> _Exercise_: Count the lines in the records below that contain the word "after", and give only that count.

Collected data entries:
★ ★ ★
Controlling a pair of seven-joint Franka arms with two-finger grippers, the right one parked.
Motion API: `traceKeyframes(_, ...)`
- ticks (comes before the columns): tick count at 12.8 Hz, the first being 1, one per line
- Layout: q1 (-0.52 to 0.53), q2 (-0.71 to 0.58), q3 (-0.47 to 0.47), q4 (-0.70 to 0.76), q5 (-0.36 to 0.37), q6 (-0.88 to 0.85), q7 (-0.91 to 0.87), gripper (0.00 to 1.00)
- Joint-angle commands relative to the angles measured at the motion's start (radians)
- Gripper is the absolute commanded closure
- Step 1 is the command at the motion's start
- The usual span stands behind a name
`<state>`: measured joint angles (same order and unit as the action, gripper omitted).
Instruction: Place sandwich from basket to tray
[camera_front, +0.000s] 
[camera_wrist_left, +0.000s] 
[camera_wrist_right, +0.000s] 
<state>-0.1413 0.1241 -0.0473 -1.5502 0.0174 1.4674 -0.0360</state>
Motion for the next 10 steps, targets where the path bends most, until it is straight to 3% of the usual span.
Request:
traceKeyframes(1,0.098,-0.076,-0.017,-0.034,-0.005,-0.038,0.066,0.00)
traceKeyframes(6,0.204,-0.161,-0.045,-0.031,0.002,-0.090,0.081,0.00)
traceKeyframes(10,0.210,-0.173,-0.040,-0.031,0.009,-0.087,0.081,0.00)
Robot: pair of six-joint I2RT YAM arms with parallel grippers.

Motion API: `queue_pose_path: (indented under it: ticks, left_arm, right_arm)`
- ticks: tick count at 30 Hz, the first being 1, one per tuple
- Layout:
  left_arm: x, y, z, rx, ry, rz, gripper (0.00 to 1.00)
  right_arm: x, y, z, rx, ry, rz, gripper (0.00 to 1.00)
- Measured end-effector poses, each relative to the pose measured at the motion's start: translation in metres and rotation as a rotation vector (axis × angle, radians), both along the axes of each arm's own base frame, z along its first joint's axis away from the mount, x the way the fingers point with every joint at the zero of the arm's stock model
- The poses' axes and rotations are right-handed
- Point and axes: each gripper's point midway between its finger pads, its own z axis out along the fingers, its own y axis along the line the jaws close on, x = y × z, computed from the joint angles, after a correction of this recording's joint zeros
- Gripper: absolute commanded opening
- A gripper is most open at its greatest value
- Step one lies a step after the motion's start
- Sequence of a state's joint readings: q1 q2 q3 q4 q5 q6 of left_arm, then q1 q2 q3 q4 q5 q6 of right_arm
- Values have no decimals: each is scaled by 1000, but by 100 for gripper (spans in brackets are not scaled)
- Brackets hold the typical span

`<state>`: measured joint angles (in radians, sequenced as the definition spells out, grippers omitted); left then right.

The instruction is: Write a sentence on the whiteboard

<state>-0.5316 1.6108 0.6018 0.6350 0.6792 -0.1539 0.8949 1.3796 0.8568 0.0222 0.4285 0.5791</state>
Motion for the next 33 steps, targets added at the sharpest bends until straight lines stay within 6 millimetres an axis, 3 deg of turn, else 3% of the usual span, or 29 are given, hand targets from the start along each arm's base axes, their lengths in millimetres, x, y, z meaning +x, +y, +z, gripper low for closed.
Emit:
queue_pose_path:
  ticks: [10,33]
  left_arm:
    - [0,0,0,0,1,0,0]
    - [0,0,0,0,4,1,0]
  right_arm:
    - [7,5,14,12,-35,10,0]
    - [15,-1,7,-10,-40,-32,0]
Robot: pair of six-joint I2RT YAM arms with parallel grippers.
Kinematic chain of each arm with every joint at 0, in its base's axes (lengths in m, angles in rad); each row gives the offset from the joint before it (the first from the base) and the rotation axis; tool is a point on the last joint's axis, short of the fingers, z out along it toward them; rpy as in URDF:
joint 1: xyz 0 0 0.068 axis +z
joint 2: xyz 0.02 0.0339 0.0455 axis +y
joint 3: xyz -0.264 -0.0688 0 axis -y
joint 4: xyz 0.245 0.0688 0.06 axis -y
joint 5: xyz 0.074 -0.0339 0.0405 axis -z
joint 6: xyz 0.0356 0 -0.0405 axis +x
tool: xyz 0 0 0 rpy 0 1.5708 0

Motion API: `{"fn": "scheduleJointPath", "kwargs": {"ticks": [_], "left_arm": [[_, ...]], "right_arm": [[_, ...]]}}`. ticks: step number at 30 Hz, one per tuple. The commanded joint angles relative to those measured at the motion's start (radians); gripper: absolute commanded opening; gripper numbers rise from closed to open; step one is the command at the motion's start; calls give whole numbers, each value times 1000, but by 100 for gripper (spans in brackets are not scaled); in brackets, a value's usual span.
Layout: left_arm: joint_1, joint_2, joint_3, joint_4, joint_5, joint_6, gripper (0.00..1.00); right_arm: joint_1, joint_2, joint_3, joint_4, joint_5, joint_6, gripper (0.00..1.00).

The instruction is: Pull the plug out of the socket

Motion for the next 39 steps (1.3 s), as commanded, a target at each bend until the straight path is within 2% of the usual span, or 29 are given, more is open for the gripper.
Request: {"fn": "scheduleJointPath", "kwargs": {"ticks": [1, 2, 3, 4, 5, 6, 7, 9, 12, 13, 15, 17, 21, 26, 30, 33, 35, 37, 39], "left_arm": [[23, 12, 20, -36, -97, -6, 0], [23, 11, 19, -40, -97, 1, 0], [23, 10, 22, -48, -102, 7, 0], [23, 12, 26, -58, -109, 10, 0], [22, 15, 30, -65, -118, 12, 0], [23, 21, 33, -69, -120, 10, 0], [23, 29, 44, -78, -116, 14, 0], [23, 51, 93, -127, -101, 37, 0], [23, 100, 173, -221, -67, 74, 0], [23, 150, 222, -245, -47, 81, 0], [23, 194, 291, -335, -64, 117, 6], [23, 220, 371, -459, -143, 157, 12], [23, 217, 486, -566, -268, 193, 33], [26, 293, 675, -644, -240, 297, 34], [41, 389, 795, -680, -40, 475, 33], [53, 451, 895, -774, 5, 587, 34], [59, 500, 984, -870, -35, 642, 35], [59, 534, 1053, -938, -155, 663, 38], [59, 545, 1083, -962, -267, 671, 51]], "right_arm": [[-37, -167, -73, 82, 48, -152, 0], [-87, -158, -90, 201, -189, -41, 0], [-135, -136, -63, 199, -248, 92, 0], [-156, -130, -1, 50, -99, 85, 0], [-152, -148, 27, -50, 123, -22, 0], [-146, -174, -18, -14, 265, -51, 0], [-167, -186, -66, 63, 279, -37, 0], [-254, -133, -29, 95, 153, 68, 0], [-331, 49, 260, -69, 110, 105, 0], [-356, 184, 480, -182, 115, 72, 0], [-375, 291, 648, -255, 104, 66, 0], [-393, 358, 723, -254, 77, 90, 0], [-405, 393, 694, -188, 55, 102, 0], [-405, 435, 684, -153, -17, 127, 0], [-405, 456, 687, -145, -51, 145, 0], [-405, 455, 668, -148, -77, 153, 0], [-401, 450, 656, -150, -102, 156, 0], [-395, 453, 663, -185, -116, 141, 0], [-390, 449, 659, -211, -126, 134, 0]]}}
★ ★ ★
> _Written solution_: 2